## Try it
Give back exactly the lines that start at the one containing "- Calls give" and run to the end of the material below, both ends included.

## Data shown

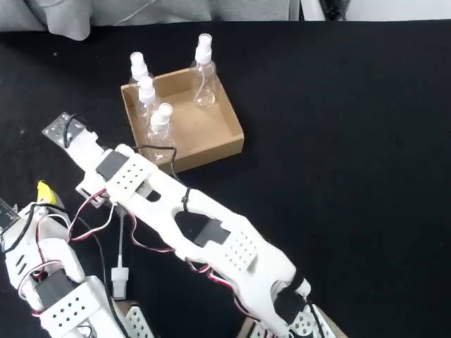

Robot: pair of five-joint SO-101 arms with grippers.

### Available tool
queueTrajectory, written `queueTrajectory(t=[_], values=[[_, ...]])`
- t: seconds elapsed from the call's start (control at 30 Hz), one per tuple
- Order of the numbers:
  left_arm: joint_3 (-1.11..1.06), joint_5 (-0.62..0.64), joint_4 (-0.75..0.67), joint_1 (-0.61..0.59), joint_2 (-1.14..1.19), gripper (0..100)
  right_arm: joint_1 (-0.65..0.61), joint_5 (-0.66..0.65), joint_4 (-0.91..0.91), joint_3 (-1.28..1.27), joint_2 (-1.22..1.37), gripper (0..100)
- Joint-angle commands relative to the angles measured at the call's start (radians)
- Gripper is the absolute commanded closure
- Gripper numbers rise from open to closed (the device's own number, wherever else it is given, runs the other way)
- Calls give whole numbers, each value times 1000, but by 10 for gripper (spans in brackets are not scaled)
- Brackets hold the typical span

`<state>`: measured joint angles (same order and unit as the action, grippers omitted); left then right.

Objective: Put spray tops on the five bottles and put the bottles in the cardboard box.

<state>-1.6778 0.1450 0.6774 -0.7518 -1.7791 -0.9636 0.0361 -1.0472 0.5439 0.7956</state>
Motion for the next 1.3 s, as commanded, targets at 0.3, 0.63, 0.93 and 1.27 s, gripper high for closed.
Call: queueTrajectory(t=[0.3,0.63,0.93,1.27], values=[[-24,6,3,-7,-12,802,41,9,-3,68,-27,938],[-24,5,9,1,-12,802,89,9,-83,67,-136,946],[-24,5,9,2,-12,802,87,9,-161,65,-226,948],[-24,5,9,2,-12,798,86,11,-255,67,-361,946]])
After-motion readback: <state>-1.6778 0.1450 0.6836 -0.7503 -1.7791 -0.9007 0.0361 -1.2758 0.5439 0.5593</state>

## Written answer
- Calls give whole numbers, each value times 1000, but by 10 for gripper (spans in brackets are not scaled)
- Brackets hold the typical span

`<state>`: measured joint angles (same order and unit as the action, grippers omitted); left then right.

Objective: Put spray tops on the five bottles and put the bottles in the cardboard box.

<state>-1.6778 0.1450 0.6774 -0.7518 -1.7791 -0.9636 0.0361 -1.0472 0.5439 0.7956</state>
Motion for the next 1.3 s, as commanded, targets at 0.3, 0.63, 0.93 and 1.27 s, gripper high for closed.
Call: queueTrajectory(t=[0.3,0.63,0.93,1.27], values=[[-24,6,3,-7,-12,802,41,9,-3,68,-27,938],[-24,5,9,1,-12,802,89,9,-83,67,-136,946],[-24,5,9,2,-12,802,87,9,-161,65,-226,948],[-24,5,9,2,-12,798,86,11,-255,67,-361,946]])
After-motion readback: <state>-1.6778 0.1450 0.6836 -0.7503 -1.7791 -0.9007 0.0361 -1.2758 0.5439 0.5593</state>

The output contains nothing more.